## Aim of the exercise
Your output must hold every entry exactly as written and none of the pictures.

## Information supplied
************
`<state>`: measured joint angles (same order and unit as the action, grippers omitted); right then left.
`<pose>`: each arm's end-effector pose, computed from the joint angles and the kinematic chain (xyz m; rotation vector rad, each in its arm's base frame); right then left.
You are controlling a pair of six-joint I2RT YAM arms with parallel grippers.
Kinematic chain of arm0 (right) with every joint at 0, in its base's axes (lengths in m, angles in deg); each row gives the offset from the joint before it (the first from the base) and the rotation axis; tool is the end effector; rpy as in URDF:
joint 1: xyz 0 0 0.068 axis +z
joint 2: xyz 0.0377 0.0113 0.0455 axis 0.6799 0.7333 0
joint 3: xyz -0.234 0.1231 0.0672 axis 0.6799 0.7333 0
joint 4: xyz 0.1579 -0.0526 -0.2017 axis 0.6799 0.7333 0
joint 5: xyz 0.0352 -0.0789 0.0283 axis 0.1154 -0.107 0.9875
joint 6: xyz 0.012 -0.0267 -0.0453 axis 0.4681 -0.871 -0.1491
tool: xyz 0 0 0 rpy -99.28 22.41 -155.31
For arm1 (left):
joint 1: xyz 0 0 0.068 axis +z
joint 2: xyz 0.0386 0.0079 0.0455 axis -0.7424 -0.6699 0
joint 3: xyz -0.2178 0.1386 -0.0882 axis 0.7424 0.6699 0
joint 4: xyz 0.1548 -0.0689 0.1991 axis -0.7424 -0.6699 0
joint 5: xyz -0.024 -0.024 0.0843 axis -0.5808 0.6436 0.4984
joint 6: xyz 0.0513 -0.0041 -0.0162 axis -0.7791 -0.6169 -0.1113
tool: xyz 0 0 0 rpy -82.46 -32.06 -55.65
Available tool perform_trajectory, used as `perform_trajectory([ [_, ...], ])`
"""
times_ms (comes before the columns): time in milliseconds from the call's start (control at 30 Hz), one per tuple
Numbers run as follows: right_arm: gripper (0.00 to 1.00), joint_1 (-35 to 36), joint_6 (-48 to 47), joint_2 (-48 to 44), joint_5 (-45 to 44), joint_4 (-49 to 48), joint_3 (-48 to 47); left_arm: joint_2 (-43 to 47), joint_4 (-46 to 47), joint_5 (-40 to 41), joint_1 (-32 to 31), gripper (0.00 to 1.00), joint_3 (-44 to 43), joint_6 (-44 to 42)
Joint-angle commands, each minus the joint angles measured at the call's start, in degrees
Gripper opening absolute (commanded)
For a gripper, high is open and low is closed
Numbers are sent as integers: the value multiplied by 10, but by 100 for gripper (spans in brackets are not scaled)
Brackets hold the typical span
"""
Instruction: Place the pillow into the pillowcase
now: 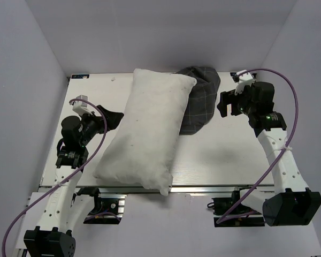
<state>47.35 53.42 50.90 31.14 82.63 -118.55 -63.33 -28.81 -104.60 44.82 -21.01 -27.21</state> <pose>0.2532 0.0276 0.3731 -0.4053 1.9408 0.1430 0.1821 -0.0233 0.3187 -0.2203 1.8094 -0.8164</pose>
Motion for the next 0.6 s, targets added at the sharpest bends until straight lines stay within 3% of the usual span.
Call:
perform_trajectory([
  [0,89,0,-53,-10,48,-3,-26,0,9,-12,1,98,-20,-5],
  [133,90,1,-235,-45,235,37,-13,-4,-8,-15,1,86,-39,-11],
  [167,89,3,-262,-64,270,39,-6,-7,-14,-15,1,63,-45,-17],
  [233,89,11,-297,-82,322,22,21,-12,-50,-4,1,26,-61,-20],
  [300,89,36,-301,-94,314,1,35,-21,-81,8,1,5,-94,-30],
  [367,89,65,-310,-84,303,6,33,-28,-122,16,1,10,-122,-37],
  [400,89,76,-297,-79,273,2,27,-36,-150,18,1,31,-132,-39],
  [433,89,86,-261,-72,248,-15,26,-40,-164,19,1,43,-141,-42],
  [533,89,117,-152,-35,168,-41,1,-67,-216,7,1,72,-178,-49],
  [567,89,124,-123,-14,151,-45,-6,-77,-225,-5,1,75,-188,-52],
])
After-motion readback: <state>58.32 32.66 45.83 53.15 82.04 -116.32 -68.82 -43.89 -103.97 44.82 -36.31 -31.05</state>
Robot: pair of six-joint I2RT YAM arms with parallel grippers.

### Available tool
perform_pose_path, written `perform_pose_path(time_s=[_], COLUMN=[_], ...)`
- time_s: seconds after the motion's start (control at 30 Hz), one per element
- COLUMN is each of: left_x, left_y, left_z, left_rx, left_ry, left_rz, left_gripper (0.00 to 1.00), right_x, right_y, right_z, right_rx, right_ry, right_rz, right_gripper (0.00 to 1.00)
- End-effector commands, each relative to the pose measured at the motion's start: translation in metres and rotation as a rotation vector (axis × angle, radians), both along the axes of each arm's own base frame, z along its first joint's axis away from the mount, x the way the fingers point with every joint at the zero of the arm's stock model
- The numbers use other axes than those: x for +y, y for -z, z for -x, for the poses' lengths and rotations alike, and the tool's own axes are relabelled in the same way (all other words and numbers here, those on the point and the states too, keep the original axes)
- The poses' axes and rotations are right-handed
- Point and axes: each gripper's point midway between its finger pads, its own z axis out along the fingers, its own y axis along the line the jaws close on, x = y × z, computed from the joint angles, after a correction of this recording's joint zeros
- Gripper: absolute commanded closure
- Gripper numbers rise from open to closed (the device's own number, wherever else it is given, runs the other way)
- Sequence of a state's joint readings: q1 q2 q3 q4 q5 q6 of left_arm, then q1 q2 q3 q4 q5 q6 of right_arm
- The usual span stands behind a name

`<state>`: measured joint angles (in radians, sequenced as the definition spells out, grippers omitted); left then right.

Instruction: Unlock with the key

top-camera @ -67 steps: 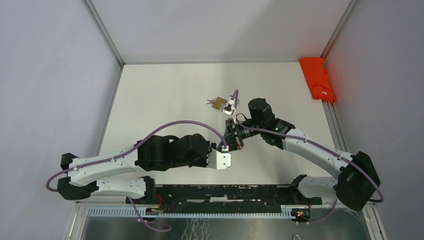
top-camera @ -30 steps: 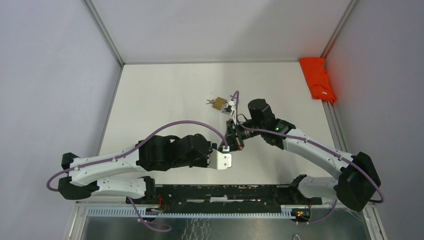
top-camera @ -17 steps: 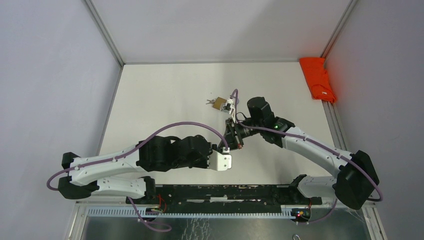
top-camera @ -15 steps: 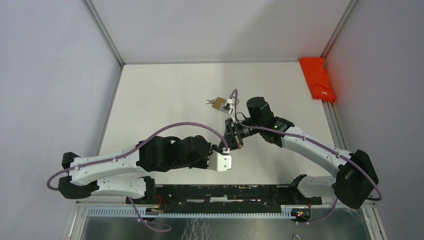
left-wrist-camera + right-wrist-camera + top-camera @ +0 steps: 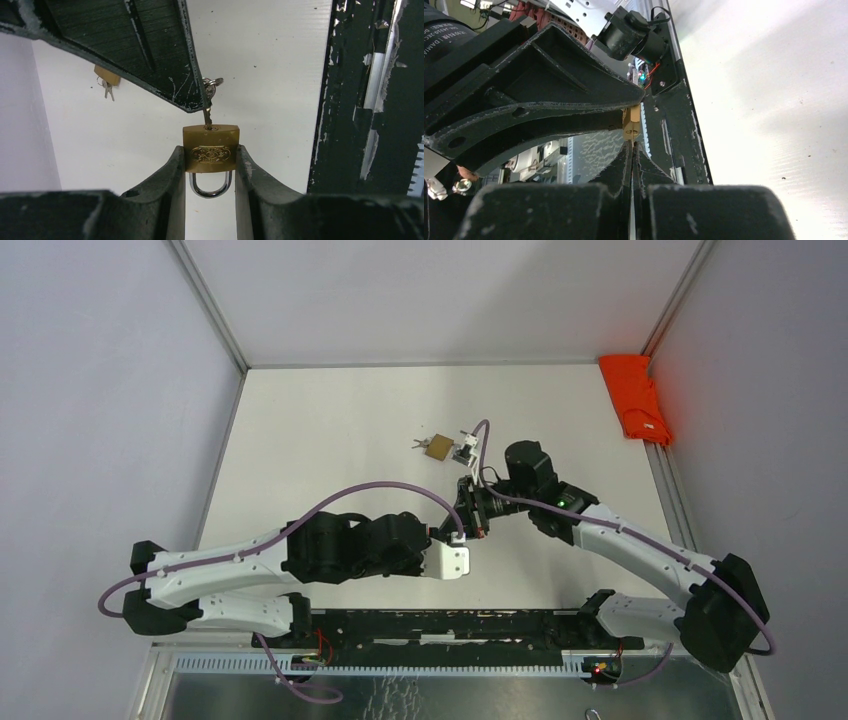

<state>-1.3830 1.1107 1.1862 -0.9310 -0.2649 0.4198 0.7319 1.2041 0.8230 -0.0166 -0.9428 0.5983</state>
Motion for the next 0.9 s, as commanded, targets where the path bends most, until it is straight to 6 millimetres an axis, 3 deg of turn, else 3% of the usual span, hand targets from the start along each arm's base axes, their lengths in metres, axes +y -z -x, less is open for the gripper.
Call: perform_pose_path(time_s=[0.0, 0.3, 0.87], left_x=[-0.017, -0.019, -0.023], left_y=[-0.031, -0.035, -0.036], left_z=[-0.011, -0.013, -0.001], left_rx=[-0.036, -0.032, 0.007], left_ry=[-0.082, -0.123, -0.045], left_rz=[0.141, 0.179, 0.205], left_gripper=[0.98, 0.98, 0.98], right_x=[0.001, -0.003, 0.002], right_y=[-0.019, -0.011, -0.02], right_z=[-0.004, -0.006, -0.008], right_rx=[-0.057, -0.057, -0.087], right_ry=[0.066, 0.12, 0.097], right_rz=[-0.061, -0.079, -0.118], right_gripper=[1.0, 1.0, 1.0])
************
## Output for this task
`<state>`: measured joint angles (same order and unit as the action, grippers omitted); right then left.
`<pose>`: each arm's end-effector pose, computed from the joint angles and the kinematic chain (xyz m; rotation vector rad, each in its arm's base frame); right then left.
You are controlling a pair of six-joint I2RT YAM arms with parallel grippers.
Kinematic chain of arm0 (right) with every joint at 0, in its base's axes (lengths in m, angles in deg); each row gives the offset from the joint before it (the first from the base) and the rotation axis; tool is the end effector; rpy as in URDF:
joint 1: xyz 0 0 0.068 axis +z
joint 2: xyz 0.0377 0.0113 0.0455 axis 0.6799 0.7333 0
joint 3: xyz -0.234 0.1231 0.0672 axis 0.6799 0.7333 0
joint 4: xyz 0.1579 -0.0526 -0.2017 axis 0.6799 0.7333 0
joint 5: xyz 0.0352 -0.0789 0.0283 axis 0.1154 -0.107 0.9875
joint 6: xyz 0.012 -0.0267 -0.0453 axis 0.4681 -0.871 -0.1491
tool: xyz 0 0 0 rpy -99.28 22.41 -155.31
For arm1 (left):
joint 1: xyz 0 0 0.068 axis +z
joint 2: xyz 0.0386 0.0079 0.0455 axis -0.7424 -0.6699 0
joint 3: xyz -0.2178 0.1386 -0.0882 axis 0.7424 0.6699 0
joint 4: xyz 0.1548 -0.0689 0.1991 axis -0.7424 -0.6699 0
joint 5: xyz -0.024 -0.024 0.0843 axis -0.5808 0.6436 0.4984
joint 6: xyz 0.0513 -0.0041 -0.0162 axis -0.7791 -0.6169 -0.1113
tool: xyz 0 0 0 rpy -82.46 -32.06 -55.65
Available tool perform_trajectory, used as `perform_trajectory([ [_, ...], ])`
"""
times_ms (comes before the columns): time in milliseconds from the call's start (control at 30 Hz), one per tuple
Numbers run as follows: right_arm: gripper (0.00 to 1.00), joint_1 (-35 to 36), joint_6 (-48 to 47), joint_2 (-48 to 44), joint_5 (-45 to 44), joint_4 (-49 to 48), joint_3 (-48 to 47); left_arm: joint_2 (-43 to 47), joint_4 (-46 to 47), joint_5 (-40 to 41), joint_1 (-32 to 31), gripper (0.00 to 1.00), joint_3 (-44 to 43), joint_6 (-44 to 42)
Joint-angle commands, each minus the joint angles measured at the call's start, in degrees
Gripper opening absolute (commanded)
For a gripper, high is open and low is closed
Numbers are sent as integers: the value multiplied by 10, but by 100 for gripper (spans in brackets are not scaled)
Brackets hold the typical span
"""
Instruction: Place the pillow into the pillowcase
now: 
<state>47.35 53.42 50.90 31.14 82.63 -118.55 -63.33 -28.81 -104.60 44.82 -21.01 -27.21</state> <pose>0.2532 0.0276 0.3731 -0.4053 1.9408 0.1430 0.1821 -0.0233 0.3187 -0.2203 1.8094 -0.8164</pose>
Motion for the next 0.6 s, targets added at the sharpest bends until straight lines stay within 3% of the usual span.
Call:
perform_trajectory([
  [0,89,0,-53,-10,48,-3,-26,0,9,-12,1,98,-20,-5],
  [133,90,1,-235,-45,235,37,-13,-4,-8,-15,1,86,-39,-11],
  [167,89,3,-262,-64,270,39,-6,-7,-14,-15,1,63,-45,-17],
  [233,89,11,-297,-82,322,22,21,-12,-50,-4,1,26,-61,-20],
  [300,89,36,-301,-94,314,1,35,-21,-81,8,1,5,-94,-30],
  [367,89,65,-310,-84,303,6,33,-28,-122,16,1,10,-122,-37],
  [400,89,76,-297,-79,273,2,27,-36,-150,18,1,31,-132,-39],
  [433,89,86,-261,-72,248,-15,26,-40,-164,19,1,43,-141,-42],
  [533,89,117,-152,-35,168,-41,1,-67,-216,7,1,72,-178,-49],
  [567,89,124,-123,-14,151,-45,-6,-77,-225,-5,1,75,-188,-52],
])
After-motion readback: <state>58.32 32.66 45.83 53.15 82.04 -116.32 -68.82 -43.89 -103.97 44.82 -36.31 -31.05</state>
Robot: pair of six-joint I2RT YAM arms with parallel grippers.

### Available tool
perform_pose_path, written `perform_pose_path(time_s=[_], COLUMN=[_], ...)`
- time_s: seconds after the motion's start (control at 30 Hz), one per element
- COLUMN is each of: left_x, left_y, left_z, left_rx, left_ry, left_rz, left_gripper (0.00 to 1.00), right_x, right_y, right_z, right_rx, right_ry, right_rz, right_gripper (0.00 to 1.00)
- End-effector commands, each relative to the pose measured at the motion's start: translation in metres and rotation as a rotation vector (axis × angle, radians), both along the axes of each arm's own base frame, z along its first joint's axis away from the mount, x the way the fingers point with every joint at the zero of the arm's stock model
- The numbers use other axes than those: x for +y, y for -z, z for -x, for the poses' lengths and rotations alike, and the tool's own axes are relabelled in the same way (all other words and numbers here, those on the point and the states too, keep the original axes)
- The poses' axes and rotations are right-handed
- Point and axes: each gripper's point midway between its finger pads, its own z axis out along the fingers, its own y axis along the line the jaws close on, x = y × z, computed from the joint angles, after a correction of this recording's joint zeros
- Gripper: absolute commanded closure
- Gripper numbers rise from open to closed (the device's own number, wherever else it is given, runs the other way)
- Sequence of a state's joint readings: q1 q2 q3 q4 q5 q6 of left_arm, then q1 q2 q3 q4 q5 q6 of right_arm
- The usual span stands behind a name

`<state>`: measured joint angles (in radians, sequenced as the definition spells out, grippers omitted); left then right.

Instruction: Unlock with the key

top-camera @ -67 steps: 
top-camera @ -30 steps: 
top-camera @ -17 steps: 
top-camera @ -15 steps: 
left-wrist-camera + right-wrist-camera + top-camera @ +0 steps: 

<state>-1.3830 1.1107 1.1862 -0.9310 -0.2649 0.4198 0.7319 1.2041 0.8230 -0.0166 -0.9428 0.5983</state>
Motion for the next 0.9 s, as commanded, targets where the path bends most, until it is straight to 6 millimetres an axis, 3 deg of turn, else 3% of the usual span, hand targets from the start along each arm's base axes, their lengths in metres, axes +y -z -x, less is open for the gripper.
Call: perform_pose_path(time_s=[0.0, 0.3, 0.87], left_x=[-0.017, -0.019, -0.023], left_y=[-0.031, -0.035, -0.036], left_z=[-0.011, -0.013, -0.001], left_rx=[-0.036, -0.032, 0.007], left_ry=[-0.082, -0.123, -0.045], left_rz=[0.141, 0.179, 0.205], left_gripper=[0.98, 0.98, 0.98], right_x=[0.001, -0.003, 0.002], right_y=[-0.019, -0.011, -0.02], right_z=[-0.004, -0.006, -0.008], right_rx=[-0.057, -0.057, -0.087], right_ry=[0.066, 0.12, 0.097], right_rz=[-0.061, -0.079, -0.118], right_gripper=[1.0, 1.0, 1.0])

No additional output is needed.